I believe the spider might have a different working charset but I dont seem able to understand were if it is to be the case. Also being developed towards English primarily I believe its not hard to understand that it has some hiccups along the way.

Does anyone has any experience with it or what should I try to do to solve this?

What really bugging me is not understanding why I get strange symbols in the DB.

A: 

Quickly browsing through some Sphider source code files revealed that the application works only with Latin1 charset. You should switch to some other search engine, like Lucene. You'll need to do a bit more search-related coding though. If you don't feel like doing it, and your site is public, just integrate Google search.

jmz
Thnak you, tough limited im going to keep it for now, I dont want to use google as I have no way to control the spidering or the results layout to integrate into my website.

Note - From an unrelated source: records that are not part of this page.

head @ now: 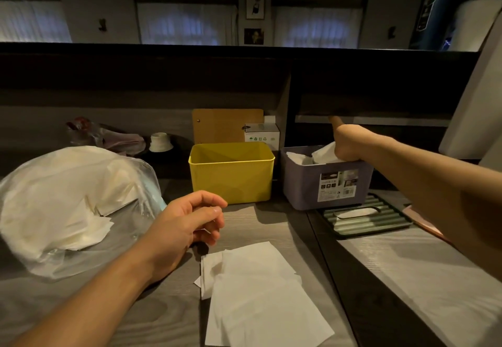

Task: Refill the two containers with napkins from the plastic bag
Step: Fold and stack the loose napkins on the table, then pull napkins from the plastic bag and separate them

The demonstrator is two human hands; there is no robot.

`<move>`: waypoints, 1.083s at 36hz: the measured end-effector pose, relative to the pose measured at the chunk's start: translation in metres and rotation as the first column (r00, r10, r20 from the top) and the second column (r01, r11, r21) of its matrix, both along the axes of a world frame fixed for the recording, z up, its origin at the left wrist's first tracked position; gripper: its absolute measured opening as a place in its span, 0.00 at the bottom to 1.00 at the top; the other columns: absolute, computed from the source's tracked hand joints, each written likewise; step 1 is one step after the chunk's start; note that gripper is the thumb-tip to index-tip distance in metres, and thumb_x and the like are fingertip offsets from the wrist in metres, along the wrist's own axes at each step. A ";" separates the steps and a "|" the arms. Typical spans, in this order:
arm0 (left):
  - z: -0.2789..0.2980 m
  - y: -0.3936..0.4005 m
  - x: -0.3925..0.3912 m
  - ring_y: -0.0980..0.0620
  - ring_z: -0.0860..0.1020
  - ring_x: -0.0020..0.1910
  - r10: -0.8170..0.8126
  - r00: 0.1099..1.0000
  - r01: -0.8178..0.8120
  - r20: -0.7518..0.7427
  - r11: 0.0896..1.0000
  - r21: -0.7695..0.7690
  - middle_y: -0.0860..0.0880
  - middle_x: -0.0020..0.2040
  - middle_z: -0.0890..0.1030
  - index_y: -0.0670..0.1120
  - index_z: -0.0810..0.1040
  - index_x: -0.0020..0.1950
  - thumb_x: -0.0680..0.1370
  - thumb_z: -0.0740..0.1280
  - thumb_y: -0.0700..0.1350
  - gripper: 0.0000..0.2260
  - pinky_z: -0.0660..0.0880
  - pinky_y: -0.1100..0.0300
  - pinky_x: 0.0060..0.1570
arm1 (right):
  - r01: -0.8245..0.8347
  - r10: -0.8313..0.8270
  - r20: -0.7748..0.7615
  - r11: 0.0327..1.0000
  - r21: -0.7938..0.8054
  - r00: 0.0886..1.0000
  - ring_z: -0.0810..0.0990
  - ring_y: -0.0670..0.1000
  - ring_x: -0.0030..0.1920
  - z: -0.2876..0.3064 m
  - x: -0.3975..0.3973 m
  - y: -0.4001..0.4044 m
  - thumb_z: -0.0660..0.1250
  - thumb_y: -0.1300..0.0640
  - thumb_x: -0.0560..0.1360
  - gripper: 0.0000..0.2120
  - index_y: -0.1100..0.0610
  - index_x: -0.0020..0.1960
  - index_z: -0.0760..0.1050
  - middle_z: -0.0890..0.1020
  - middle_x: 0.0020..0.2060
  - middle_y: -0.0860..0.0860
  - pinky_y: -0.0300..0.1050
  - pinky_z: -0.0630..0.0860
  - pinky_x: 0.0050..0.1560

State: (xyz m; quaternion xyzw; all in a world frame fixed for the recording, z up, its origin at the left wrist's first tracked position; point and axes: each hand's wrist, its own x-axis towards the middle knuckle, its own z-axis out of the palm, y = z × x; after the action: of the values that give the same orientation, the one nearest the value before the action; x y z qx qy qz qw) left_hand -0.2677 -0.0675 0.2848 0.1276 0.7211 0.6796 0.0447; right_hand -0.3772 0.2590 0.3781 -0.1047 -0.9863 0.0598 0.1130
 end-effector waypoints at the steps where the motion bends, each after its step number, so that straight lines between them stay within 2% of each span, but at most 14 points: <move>1: 0.000 0.000 0.000 0.49 0.78 0.36 -0.002 1.000 0.002 -0.001 1.000 -0.006 0.43 0.40 0.81 0.41 0.80 0.56 0.82 0.63 0.38 0.07 0.77 0.57 0.37 | 0.003 -0.003 0.004 0.999 0.040 1.000 0.78 0.59 0.49 0.000 0.001 -0.001 0.63 0.69 0.78 0.43 0.56 0.82 0.40 0.79 0.58 0.63 0.48 0.74 0.45; 4: 0.000 0.000 -0.001 0.49 0.78 0.36 -0.004 1.000 0.004 -0.006 1.000 -0.025 0.44 0.40 0.81 0.41 0.80 0.55 0.82 0.63 0.38 0.07 0.77 0.57 0.37 | 0.024 -0.018 -0.032 0.978 0.206 0.999 0.78 0.58 0.44 0.001 0.004 -0.002 0.63 0.68 0.78 0.38 0.57 0.81 0.46 0.80 0.52 0.62 0.49 0.76 0.40; 6: 0.000 0.000 -0.001 0.50 0.78 0.36 -0.007 1.000 0.007 -0.008 1.000 -0.026 0.44 0.39 0.81 0.41 0.80 0.55 0.82 0.63 0.38 0.07 0.77 0.57 0.37 | -0.003 0.035 -0.114 0.962 0.272 0.993 0.79 0.60 0.45 0.009 0.003 -0.002 0.65 0.66 0.78 0.27 0.60 0.75 0.60 0.77 0.46 0.60 0.51 0.79 0.41; 8: -0.001 0.000 -0.001 0.50 0.78 0.36 -0.012 1.000 0.011 -0.009 1.000 -0.024 0.44 0.39 0.81 0.41 0.80 0.55 0.82 0.63 0.38 0.07 0.77 0.58 0.37 | -0.030 0.072 -0.138 0.959 0.282 0.988 0.78 0.56 0.39 0.018 0.004 -0.008 0.67 0.63 0.78 0.15 0.62 0.63 0.72 0.75 0.39 0.55 0.47 0.75 0.34; 10: -0.001 0.000 -0.002 0.50 0.78 0.35 -0.010 1.000 0.010 -0.010 1.000 -0.029 0.44 0.39 0.81 0.41 0.80 0.55 0.82 0.63 0.38 0.07 0.77 0.58 0.37 | -0.070 0.079 -0.025 0.963 0.260 0.997 0.75 0.52 0.33 0.024 0.006 -0.017 0.69 0.57 0.79 0.05 0.60 0.49 0.77 0.75 0.35 0.53 0.41 0.68 0.28; 13: -0.002 -0.001 -0.003 0.50 0.78 0.35 -0.007 1.000 0.007 -0.009 1.000 -0.025 0.44 0.39 0.81 0.40 0.80 0.55 0.82 0.63 0.38 0.07 0.77 0.59 0.36 | -0.116 0.058 0.281 0.974 0.195 0.958 0.77 0.52 0.36 0.024 0.008 -0.029 0.70 0.55 0.78 0.11 0.56 0.39 0.72 0.76 0.37 0.53 0.42 0.75 0.34; 16: -0.002 0.000 -0.003 0.49 0.78 0.36 -0.018 1.000 0.018 -0.008 1.000 -0.019 0.43 0.39 0.81 0.40 0.80 0.55 0.82 0.63 0.38 0.07 0.77 0.58 0.36 | -0.105 0.006 0.395 0.968 0.229 0.919 0.76 0.51 0.37 0.016 0.004 -0.028 0.68 0.57 0.79 0.07 0.56 0.43 0.75 0.77 0.38 0.51 0.46 0.76 0.45; 22: 0.000 -0.001 -0.003 0.49 0.78 0.36 -0.014 1.000 0.014 -0.010 1.000 -0.025 0.43 0.39 0.81 0.40 0.81 0.54 0.82 0.64 0.38 0.06 0.77 0.58 0.36 | -0.131 0.010 0.357 0.939 0.318 0.934 0.73 0.50 0.36 0.017 0.007 -0.031 0.67 0.57 0.79 0.04 0.57 0.47 0.74 0.75 0.37 0.51 0.46 0.72 0.45; 26: 0.000 0.000 -0.001 0.49 0.79 0.37 -0.021 0.999 0.020 -0.027 0.998 -0.051 0.44 0.40 0.82 0.40 0.81 0.54 0.81 0.65 0.38 0.06 0.77 0.57 0.38 | -0.152 0.158 0.011 0.921 0.358 0.987 0.74 0.52 0.34 0.027 0.021 -0.043 0.67 0.59 0.78 0.01 0.57 0.49 0.76 0.76 0.37 0.53 0.44 0.70 0.32; 29: -0.002 0.000 0.001 0.51 0.81 0.40 -0.025 0.995 0.010 -0.092 0.988 -0.154 0.47 0.41 0.84 0.44 0.83 0.52 0.80 0.68 0.39 0.05 0.79 0.58 0.41 | -0.403 0.471 -0.263 0.874 0.272 0.842 0.80 0.53 0.43 0.019 0.052 -0.062 0.64 0.59 0.80 0.05 0.56 0.53 0.78 0.81 0.46 0.54 0.47 0.79 0.42; 31: -0.003 0.001 0.002 0.53 0.82 0.43 -0.028 0.989 -0.011 -0.147 0.966 -0.257 0.51 0.42 0.85 0.48 0.83 0.50 0.79 0.70 0.40 0.04 0.81 0.58 0.44 | -0.630 0.653 -0.191 0.757 0.173 0.732 0.81 0.48 0.48 0.006 0.083 -0.077 0.66 0.57 0.80 0.07 0.53 0.56 0.79 0.82 0.49 0.49 0.44 0.80 0.50; 33: -0.004 0.001 0.003 0.50 0.82 0.45 -0.039 0.981 -0.028 -0.192 0.942 -0.334 0.52 0.44 0.84 0.50 0.84 0.49 0.79 0.71 0.41 0.05 0.82 0.55 0.45 | -0.766 0.766 0.043 0.642 -0.026 0.641 0.79 0.42 0.51 -0.009 0.113 -0.093 0.68 0.51 0.79 0.12 0.49 0.62 0.77 0.80 0.53 0.44 0.39 0.78 0.54; 36: -0.004 0.000 0.004 0.55 0.82 0.44 -0.086 0.960 -0.057 -0.267 0.873 -0.485 0.56 0.45 0.84 0.54 0.83 0.49 0.78 0.71 0.42 0.07 0.81 0.54 0.48 | -0.753 0.787 0.359 0.601 -0.266 0.502 0.72 0.40 0.64 -0.032 0.140 -0.108 0.70 0.41 0.75 0.32 0.44 0.76 0.64 0.72 0.69 0.40 0.40 0.73 0.65; 39: -0.004 -0.006 0.004 0.62 0.81 0.47 -0.099 0.953 -0.085 -0.287 0.821 -0.564 0.60 0.46 0.83 0.58 0.82 0.52 0.78 0.71 0.45 0.07 0.78 0.61 0.51 | -0.777 0.784 0.400 0.587 -0.227 0.475 0.67 0.42 0.61 -0.050 0.143 -0.114 0.72 0.38 0.73 0.40 0.43 0.79 0.58 0.68 0.66 0.40 0.39 0.70 0.62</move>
State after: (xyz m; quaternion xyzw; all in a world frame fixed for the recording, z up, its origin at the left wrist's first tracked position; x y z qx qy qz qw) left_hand -0.2642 -0.0730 0.2805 0.2138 0.8886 0.4048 -0.0281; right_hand -0.2347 0.1454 0.3278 0.3434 -0.9208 0.0847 -0.1642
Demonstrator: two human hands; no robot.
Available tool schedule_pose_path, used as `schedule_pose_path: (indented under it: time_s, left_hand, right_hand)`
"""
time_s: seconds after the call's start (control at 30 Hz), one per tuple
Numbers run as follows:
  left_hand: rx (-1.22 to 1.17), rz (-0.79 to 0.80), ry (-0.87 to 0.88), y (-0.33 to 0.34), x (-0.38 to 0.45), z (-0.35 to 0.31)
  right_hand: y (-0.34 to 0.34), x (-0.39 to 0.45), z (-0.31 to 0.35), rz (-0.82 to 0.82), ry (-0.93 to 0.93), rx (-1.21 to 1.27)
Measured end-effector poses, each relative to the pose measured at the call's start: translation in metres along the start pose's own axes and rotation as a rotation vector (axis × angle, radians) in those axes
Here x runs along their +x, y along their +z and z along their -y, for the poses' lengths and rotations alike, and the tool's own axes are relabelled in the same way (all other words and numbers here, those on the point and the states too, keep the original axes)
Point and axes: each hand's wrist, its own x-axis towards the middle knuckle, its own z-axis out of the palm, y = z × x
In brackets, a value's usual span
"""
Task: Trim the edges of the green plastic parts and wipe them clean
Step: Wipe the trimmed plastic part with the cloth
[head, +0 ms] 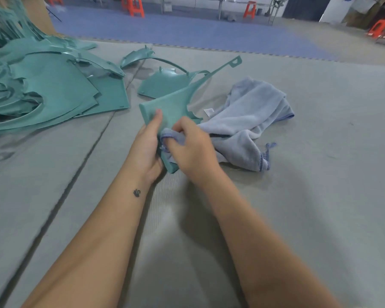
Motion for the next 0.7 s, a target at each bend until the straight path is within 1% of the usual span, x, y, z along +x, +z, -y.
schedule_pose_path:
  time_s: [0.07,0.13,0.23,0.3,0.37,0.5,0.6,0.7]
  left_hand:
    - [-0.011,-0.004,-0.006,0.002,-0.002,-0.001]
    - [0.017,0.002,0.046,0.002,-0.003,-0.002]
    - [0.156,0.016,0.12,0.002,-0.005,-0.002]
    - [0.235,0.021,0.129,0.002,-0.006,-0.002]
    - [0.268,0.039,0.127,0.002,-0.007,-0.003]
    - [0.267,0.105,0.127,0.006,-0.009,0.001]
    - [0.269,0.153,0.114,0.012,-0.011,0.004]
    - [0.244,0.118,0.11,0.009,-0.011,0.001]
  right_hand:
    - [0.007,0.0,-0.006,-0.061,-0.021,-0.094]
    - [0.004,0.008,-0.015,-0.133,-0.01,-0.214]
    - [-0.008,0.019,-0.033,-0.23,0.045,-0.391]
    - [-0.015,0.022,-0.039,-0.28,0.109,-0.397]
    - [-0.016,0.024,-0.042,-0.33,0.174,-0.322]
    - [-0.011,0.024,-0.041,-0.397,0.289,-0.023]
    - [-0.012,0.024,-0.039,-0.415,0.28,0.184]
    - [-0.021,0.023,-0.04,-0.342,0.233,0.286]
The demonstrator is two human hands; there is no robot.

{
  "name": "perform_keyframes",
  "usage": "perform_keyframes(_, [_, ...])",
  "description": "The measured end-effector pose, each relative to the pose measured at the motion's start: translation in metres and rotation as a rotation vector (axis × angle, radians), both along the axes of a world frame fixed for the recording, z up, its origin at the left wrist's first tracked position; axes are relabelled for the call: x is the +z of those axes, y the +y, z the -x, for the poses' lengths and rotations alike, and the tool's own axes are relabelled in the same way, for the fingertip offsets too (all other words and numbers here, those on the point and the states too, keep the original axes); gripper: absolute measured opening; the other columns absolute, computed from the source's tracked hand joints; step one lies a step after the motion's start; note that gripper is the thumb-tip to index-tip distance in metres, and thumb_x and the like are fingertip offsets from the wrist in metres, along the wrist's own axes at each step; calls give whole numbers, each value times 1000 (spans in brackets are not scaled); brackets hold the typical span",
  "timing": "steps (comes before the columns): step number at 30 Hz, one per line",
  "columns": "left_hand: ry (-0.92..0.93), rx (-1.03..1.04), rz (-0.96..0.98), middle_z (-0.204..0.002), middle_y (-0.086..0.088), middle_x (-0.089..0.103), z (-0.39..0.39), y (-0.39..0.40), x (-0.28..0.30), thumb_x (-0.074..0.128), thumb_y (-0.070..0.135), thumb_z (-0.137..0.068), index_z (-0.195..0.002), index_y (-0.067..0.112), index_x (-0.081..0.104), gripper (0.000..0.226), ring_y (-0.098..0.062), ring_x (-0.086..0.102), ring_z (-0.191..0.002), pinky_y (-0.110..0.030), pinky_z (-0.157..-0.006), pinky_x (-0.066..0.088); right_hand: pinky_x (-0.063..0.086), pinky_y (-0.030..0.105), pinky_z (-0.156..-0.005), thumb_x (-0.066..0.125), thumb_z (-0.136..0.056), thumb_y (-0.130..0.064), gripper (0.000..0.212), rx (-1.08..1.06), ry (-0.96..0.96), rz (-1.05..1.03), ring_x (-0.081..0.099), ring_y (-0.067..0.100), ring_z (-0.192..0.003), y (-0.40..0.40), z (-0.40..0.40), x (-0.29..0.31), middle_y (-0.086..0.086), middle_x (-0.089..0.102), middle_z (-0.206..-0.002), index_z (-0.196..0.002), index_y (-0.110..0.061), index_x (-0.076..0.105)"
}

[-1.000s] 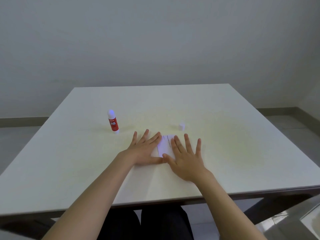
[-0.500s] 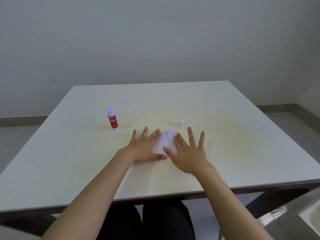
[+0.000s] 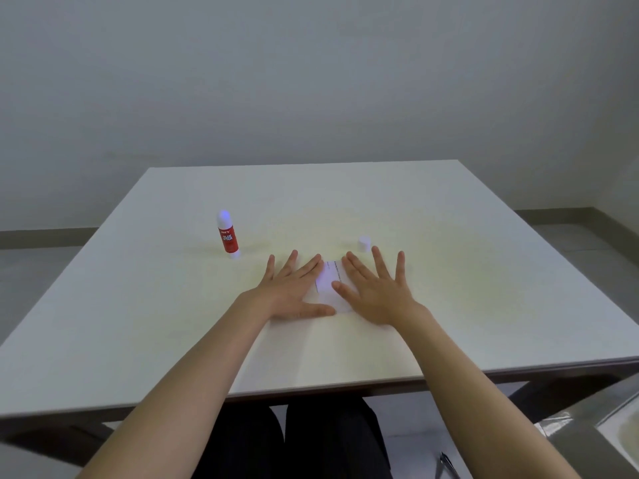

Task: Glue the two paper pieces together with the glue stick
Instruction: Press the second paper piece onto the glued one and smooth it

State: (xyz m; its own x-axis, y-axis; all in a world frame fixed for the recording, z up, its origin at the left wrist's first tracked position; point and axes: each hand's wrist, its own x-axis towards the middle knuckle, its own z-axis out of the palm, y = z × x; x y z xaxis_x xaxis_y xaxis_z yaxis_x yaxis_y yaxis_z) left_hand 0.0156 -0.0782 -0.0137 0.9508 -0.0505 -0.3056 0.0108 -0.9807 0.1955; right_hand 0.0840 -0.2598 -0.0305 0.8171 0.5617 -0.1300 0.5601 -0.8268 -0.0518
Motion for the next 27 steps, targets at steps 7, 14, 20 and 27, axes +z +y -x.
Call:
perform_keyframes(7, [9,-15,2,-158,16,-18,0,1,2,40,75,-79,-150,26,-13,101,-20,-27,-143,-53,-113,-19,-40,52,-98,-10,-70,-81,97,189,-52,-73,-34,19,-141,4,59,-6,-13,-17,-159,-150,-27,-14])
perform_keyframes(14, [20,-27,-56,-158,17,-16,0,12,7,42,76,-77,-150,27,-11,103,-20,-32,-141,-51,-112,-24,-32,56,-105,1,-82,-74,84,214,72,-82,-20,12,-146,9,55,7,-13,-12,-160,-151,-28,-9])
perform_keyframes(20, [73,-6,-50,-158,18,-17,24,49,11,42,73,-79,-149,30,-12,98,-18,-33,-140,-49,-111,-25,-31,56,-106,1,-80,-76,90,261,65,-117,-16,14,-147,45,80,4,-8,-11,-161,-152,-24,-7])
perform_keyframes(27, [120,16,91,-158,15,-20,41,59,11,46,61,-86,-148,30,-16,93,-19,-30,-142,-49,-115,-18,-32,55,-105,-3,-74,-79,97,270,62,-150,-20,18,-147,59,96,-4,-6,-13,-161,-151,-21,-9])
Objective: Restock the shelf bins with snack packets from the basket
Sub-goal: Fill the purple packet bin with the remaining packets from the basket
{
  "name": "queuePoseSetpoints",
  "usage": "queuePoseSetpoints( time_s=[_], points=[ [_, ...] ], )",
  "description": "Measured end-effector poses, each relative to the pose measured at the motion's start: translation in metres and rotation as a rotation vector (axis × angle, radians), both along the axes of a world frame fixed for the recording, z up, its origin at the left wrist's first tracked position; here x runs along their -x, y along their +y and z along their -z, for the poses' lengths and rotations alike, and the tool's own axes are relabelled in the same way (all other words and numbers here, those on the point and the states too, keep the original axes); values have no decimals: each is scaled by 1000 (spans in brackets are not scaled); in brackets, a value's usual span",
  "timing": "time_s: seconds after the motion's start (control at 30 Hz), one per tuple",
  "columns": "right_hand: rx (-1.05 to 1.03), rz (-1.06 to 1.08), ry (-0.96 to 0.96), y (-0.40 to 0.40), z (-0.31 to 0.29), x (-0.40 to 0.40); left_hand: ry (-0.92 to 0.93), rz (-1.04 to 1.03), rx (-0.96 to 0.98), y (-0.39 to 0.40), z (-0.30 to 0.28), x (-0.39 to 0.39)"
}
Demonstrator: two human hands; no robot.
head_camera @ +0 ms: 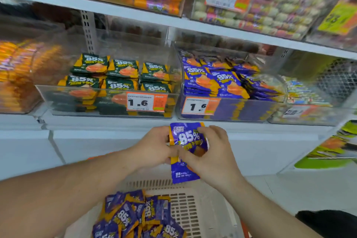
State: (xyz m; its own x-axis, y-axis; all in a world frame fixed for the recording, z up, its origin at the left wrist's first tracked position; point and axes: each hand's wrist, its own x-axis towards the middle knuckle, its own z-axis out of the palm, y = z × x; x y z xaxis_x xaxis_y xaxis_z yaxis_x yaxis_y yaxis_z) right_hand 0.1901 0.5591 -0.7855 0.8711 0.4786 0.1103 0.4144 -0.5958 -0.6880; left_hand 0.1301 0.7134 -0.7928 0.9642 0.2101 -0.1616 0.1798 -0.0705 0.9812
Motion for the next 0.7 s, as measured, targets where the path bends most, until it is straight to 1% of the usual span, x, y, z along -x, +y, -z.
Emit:
queuePoseSetpoints(
  time_s=[0.07,0.13,0.2,0.27,0.3,0.33,0.4,0.43,0.47,0.5,0.53,0.67,0.7],
  points=[
    [54,-41,-107,-1,1,8,-27,-39,126,-4,-4,-1],
    [86,-32,-202,2,2,10,-52,-61,204,-7,-10,-2],
    [83,-24,-246,5,2,8,-79,-53,199,-9,-15,-5],
    [26,-10,-256,5,-4,3,-155,-35,123,-9,-23,-11],
    [-15,10,-255,4,-10,-3,-232,-27,-5,-7,-29,-14],
    [-56,37,-257,3,-19,-11,-335,-38,-222,-2,-34,-17],
    [-106,86,-297,0,-42,-35,-515,-100,-788,13,-41,-26],
    [-104,106,-320,0,-54,-50,-546,-127,-1038,21,-42,-30],
    [-87,130,-330,-1,-65,-66,-530,-146,-1203,27,-41,-34],
    [-65,150,-338,0,-74,-84,-486,-161,-1289,32,-41,-37],
    [-47,165,-340,1,-82,-102,-413,-147,-1329,34,-41,-39],
    [41,202,-288,11,-92,-165,-189,-67,-1378,39,-37,-49],
    [65,203,-263,15,-91,-176,-160,-68,-1391,39,-35,-52]
  ],
)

I originally looked at Lucene but it is over my head.
Joel
If you can, you could use output buffering to capture the whole page you're generating, then if it was requested by the spider, convert it to ISO-8859-1//IGNORE with iconv.
jmz
A: 

You should have EVERYTHING in utf-8.

  • The forms who edit any given page
  • The physical files
  • The outputted html files
  • The headers
  • The connection to the database
  • The table definition

Miss one and you will have problems (I'm talking from personal experience)

The Disintegrator
I believe I do just the Sphider app that must not be made to use utf-8 and im having trouble adapting it.
Joel